▶ **Task description**: The pictures are to be left out when the listing below is reproduced word for word.

** Opening Provided data block **

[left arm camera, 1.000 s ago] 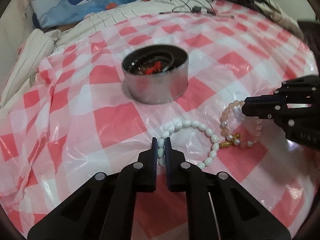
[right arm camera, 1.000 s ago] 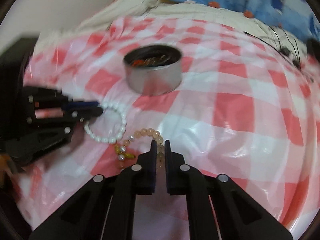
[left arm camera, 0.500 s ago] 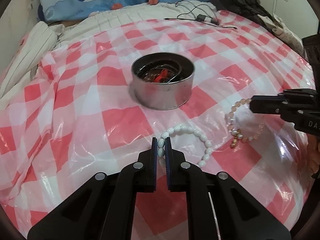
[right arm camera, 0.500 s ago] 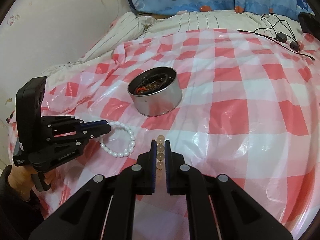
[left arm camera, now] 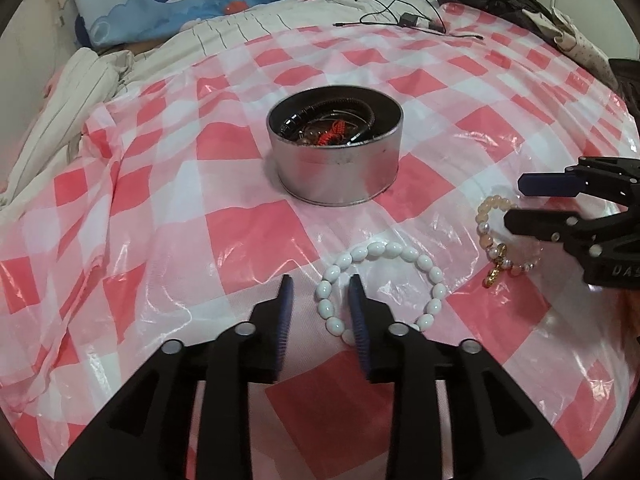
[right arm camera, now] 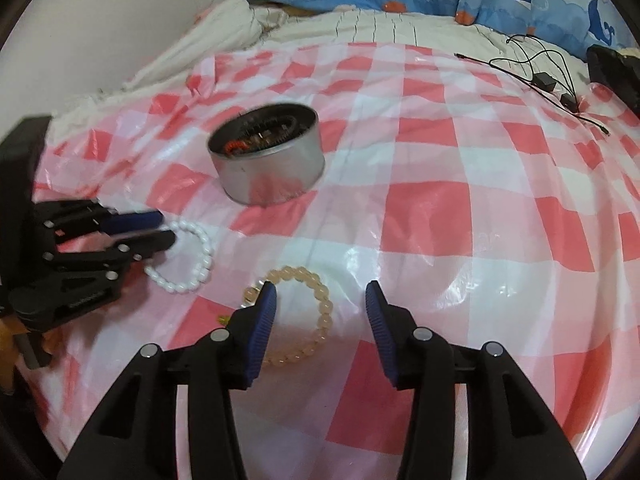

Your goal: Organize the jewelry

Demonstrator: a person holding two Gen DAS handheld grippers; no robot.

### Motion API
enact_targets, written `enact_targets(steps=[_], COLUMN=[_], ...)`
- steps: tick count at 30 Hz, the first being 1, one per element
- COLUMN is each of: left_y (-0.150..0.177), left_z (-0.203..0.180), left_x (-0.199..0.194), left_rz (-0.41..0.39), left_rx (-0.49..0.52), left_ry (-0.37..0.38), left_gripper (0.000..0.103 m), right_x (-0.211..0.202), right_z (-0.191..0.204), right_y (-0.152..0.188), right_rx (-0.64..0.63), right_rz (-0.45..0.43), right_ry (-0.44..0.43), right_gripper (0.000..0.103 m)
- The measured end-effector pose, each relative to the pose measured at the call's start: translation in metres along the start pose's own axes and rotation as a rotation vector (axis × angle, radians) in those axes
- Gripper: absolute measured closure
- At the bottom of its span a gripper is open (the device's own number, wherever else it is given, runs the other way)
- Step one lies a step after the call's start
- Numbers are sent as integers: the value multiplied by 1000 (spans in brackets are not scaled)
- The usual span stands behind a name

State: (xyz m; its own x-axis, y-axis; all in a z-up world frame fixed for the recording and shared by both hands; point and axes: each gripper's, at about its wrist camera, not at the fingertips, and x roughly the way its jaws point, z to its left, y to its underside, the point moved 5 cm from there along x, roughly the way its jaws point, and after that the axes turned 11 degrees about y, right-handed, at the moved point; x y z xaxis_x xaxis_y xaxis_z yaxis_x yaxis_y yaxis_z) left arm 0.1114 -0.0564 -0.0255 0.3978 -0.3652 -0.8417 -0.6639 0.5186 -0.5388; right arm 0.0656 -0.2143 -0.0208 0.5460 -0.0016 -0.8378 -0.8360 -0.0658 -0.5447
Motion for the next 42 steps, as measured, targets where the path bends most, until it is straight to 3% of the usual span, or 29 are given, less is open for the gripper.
enact_targets(steps=[5,42], left_y=[1,1], left_z=[-4,-6], left_x=[4,5], left_rz=[6,9], left_rx=[24,50], left_ry=[-19,-56], left_gripper=[70,63], right_x=[4,4], right_z=[8,9], right_y=[4,4], right_rx=[-65,-63], right_rz=[0,-3], right_ry=[50,52], right_gripper=[47,47])
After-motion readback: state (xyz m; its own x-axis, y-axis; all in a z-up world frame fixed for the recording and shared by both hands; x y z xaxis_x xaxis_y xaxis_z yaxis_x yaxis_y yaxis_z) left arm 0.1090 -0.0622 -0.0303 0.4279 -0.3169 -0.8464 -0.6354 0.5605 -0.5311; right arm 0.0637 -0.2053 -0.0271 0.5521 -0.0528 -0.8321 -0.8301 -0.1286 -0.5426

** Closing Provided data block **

▶ **Response to the task**:
[left arm camera, 1.000 s ago] 
[right arm camera, 1.000 s ago] 
[left arm camera, 0.500 s ago] 
[right arm camera, 0.500 s ago] 
[left arm camera, now] 
[right arm camera, now] 

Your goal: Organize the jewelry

Demonstrator: a person holding two Gen DAS handheld grippers; no robot.

### Motion API
enact_targets, written `enact_targets(steps=[_], COLUMN=[_], ...)`
- steps: tick count at 30 Hz, the first being 1, one per element
- COLUMN is each of: left_y (-0.150..0.177), left_z (-0.203..0.180), left_x (-0.199..0.194), left_rz (-0.41..0.39), left_rx (-0.49..0.52), left_ry (-0.37..0.38), left_gripper (0.000..0.103 m), right_x (-0.211..0.202), right_z (-0.191..0.204), right_y (-0.152..0.188), right_rx (-0.64..0.63), right_rz (-0.45..0.43), right_ry (-0.44..0.43), right_gripper (0.000..0.103 m)
- The measured end-effector pose, each relative to the pose measured at the call's start: translation in metres along the start pose's own axes and rotation as a rotation vector (axis × angle, radians) in those axes
- Gripper: absolute measured closure
- At the bottom of its span a gripper is open (the device's own number, wherever else it is given, runs the other way)
- Step one lies a step after the call's start
- Numbers are sent as integers: the value multiplied by 1000 (spans in brackets are not scaled)
- The usual span stands behind a name

State: (xyz m; its own x-axis, y-axis; all in a z-up world frame fixed for the recording and shared by both hands; point and axes: each gripper's, at about its wrist camera, not at the fingertips, and x roughly the way its jaws point, z to its left, y to its underside, the point moved 5 cm from there along x, roughly the way its jaws point, and after that the axes turned 11 degrees about y, right-handed, at the moved point; x y z xaxis_x xaxis_y xaxis_z yaxis_x yaxis_y yaxis_z) left arm 0.1114 -0.0564 -0.0255 0.3978 -0.3652 -0.8417 -0.6639 0.5186 -0.5388; right arm 0.0656 -0.2143 -0.0208 0.5460 -0.0016 -0.8378 -0.8360 -0.0658 -0.5447
Motion for the next 42 steps, as measured, targets where the path bends most, until it is straight to 3% of the usual span, or 29 are given, less is open for the gripper.
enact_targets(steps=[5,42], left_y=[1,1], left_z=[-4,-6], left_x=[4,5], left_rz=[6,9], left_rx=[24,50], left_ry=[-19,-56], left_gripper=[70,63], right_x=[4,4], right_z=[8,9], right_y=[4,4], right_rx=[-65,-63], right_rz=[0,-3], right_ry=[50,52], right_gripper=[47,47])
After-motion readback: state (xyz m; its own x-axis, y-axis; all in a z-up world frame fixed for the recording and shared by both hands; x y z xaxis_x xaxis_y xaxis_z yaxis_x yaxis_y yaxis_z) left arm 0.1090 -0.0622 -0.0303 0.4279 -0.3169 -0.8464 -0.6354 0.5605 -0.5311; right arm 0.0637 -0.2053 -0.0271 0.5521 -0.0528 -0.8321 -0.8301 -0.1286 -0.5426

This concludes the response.